Te schrappen - en de nummering van de volgende beslispunten aan te passen Overeenkomende en gerelateerde paragrafen in het Plan van Aanpak
- waar van toepassing eveneens te schrappen

Toelichting
1. Teveel tegelijk
a. De invoering van de omgevingswet wordt allerwege benoemd als een zeer omvangrijke, complexe operatie. Toetsers en toezichthouders moeten kunnen wennen aan de samenvoeging van vele wetten en wetsartikelen tot één geheel waarbij de integrale in plaats van de sectorale afweging centraal staat.
b.
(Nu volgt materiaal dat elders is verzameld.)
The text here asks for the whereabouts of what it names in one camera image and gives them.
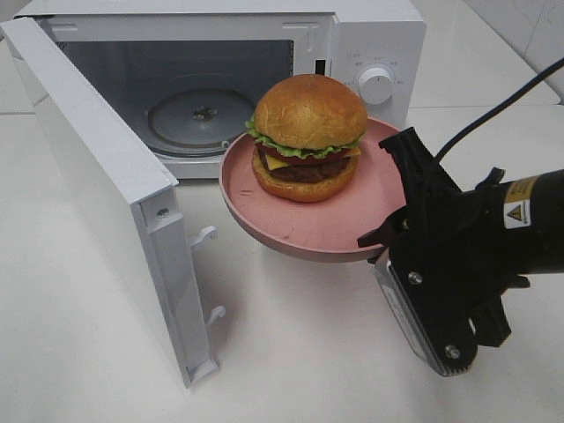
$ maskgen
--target beef patty
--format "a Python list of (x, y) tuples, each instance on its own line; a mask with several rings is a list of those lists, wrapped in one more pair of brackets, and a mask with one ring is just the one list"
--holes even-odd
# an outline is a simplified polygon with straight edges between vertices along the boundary
[[(258, 155), (264, 168), (268, 170), (264, 153), (259, 150)], [(339, 161), (323, 163), (321, 165), (296, 165), (281, 167), (280, 169), (269, 170), (269, 173), (275, 178), (279, 178), (283, 181), (310, 183), (319, 182), (323, 179), (337, 176), (346, 167), (350, 159), (350, 157), (345, 157)]]

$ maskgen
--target bottom bun
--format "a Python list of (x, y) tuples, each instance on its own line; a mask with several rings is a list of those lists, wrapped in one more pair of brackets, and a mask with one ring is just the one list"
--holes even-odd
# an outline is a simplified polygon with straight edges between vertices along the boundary
[(359, 156), (352, 156), (345, 169), (332, 178), (314, 183), (282, 181), (273, 177), (264, 168), (258, 156), (258, 150), (255, 148), (252, 167), (258, 184), (265, 191), (300, 203), (314, 203), (332, 197), (342, 190), (353, 178), (358, 164)]

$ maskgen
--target white microwave
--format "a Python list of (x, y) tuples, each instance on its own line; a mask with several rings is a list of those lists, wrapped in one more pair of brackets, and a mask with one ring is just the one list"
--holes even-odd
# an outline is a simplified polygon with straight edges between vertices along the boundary
[(426, 26), (407, 0), (35, 0), (0, 25), (77, 205), (188, 386), (213, 371), (178, 179), (217, 178), (283, 78), (404, 125)]

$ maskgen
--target warning label
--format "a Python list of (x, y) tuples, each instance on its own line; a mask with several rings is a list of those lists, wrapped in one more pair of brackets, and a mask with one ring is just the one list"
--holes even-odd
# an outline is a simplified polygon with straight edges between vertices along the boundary
[(531, 192), (538, 176), (521, 179), (509, 185), (503, 204), (503, 223), (506, 229), (531, 225)]

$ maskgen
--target pink bowl
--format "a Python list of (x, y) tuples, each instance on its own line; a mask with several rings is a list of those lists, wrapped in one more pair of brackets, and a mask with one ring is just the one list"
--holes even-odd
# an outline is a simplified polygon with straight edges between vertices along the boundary
[(357, 238), (405, 205), (396, 165), (378, 146), (396, 133), (396, 128), (370, 118), (351, 183), (334, 197), (311, 204), (265, 192), (251, 168), (253, 138), (242, 135), (226, 151), (219, 171), (227, 208), (252, 237), (289, 256), (332, 263), (372, 257), (382, 245), (361, 249)]

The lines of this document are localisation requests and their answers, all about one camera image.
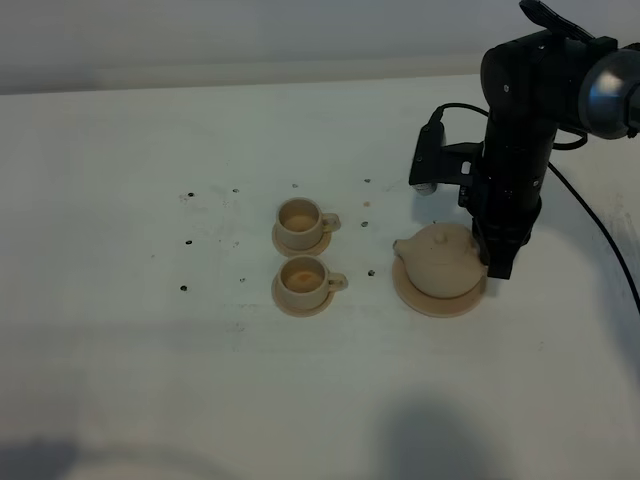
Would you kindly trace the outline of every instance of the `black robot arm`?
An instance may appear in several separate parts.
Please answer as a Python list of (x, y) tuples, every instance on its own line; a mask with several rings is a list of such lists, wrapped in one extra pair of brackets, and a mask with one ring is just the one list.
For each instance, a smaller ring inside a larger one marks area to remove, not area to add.
[[(443, 146), (444, 108), (460, 106), (444, 105), (420, 132), (409, 179), (422, 194), (438, 183), (460, 185), (458, 204), (473, 217), (488, 275), (503, 279), (510, 278), (542, 208), (551, 150), (581, 146), (588, 133), (614, 139), (640, 128), (640, 52), (594, 38), (537, 0), (520, 6), (546, 30), (485, 54), (481, 81), (490, 110), (484, 142)], [(582, 139), (555, 144), (558, 129)]]

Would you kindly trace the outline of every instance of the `white wall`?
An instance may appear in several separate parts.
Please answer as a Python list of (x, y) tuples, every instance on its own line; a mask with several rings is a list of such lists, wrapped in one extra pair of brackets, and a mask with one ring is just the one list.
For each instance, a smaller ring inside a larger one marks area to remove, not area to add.
[[(549, 0), (640, 40), (638, 0)], [(0, 92), (475, 71), (535, 31), (517, 0), (4, 0)]]

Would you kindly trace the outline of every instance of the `teapot spout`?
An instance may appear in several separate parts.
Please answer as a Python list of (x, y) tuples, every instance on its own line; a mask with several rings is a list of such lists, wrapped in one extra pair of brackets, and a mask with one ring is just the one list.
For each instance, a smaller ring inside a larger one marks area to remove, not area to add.
[(409, 253), (409, 240), (396, 240), (393, 242), (393, 251), (400, 258), (403, 258), (407, 253)]

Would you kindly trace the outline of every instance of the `table surface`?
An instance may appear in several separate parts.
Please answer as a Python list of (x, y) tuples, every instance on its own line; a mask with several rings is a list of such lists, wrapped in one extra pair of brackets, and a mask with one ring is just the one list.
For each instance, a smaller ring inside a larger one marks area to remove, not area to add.
[[(639, 478), (640, 319), (551, 173), (474, 311), (394, 293), (395, 239), (470, 223), (407, 184), (447, 101), (486, 105), (479, 78), (1, 97), (0, 478)], [(639, 152), (552, 156), (636, 274)], [(306, 319), (270, 292), (293, 196), (340, 215), (322, 258), (350, 281)]]

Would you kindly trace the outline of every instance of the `cup handle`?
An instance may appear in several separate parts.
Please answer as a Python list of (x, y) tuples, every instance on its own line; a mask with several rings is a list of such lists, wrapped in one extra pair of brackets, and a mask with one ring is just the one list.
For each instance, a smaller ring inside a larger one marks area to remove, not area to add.
[(329, 290), (332, 292), (339, 292), (349, 286), (347, 277), (341, 273), (329, 273)]
[(340, 217), (335, 213), (325, 213), (322, 215), (322, 230), (325, 232), (335, 232), (340, 229)]
De invoering van het Digitaal Stelsel is met onzekerheden omgeven en er is nog geen duidelijkheid of de belofte van een robuust, foutvrij, onderhoudbaar, gebruiksvriendelijk systeem waargemaakt kan worden.
c. De verwachtingen van participatie zijn hooggespannen maar de praktijk moet uitwijzen hoe goed dit zal werken, of het in het gros van de gevallen tot voor alle belanghebbenden goede planvorming zal leiden of dat het vooral ingekapselde ontevredenheid zal veroorzaken.
d. De invulling van delegatie door en instemmingsrecht van de gemeenteraad is nog niet uitgekristalliseerd, want onderdeel van onderhavig raadsbesluit. Dit heeft gevolgen voor de reikwijdte van dit beslispunt (nr 5).
e. Er zijn kortom, genoeg verplichte onderdelen aan de invoering van het omgevingsplan om de tanden op stuk te bijten. Het is verstandig om experimenten met vergunningvrij maken van activiteiten en “uitnodigingsplanologie” op zijn minst uit te stellen tot de plooien van de verplichte onderdelen glad zijn gestreken.

2. Teveel onduidelijkheid
a. De wethouder heeft bij de M1 behandeling op 3 februari 2021 aangegeven dat ook het college nog grote onzekerheid voelt bij de wijze waarop uitnodigingsplanologie kan worden vormgegeven. Door nu toch het college opdracht te geven om uitnodigingsplanologie “te verankeren” in het omgevingsplan wordt hier een onvermijdelijkheid van gemaakt, terwijl de conclusie van met name verkennen van het onderdeel “beloningsplanologie” kan zijn, dat de gemeente dit niet moet willen.
b. Op inhoudelijk vlak zijn er immers nog vele vragen: hoe wordt een sectorale vrijstelling van vergunningplicht geborgd in een integrale afweging? En wat betreft “beloningsplanologie”: hoe wordt voorkomen dat harde toezeggingen in de vorm van minder restricties() beklijven terwijl zachte beloften (meer bomen, minder verharding) stilaan weer verdwijnen? Wat is de betekenis nog van aanduidingen van bijvoorbeeld maximale bouwhoogte en -oppervlakte in juridisch bindende plannen als deze plots kneedbaar blijken? Zijn de consequenties van de uitruil voor alle belanghebbenden in een participatieproces goed te overzien? Hoe worden de resultaten van de participatie in het DSO verankerd? Hoe wordt participatie, die over het hier en nu gaat, verenigd met de ruimtelijke inrichting, die de stad als geheel en de lange termijn betreft? Hoe wordt omgegaan met ingediende zienswijzen, wordt hierbij alleen naar de bepalingen in het omgevingsplan gekeken en besluit alleen het college of de compensatie voldoende is? En is dit juridisch houdbaar?
c. De tekst van het Plan van Aanpak noemt een voorbeeld waarbij een door regels begrensde ontwikkeling (meer bouwhoogte) wordt gecompenseerd door een gewenste (meer groen). Als initiatieven al beloond zouden moeten worden, dan zouden het toch diegene moeten zijn die de doelstellingen van het gemeentelijk vastgestelde beleid dichterbij brengen. De gemeente moet zich niet inlaten met uitruilplanologie. De kaders moeten eerst beter worden doordacht en door de gemeenteraad worden vastgesteld alvorens ze in het omgevingsplan worden uitgewerkt tot concrete regels.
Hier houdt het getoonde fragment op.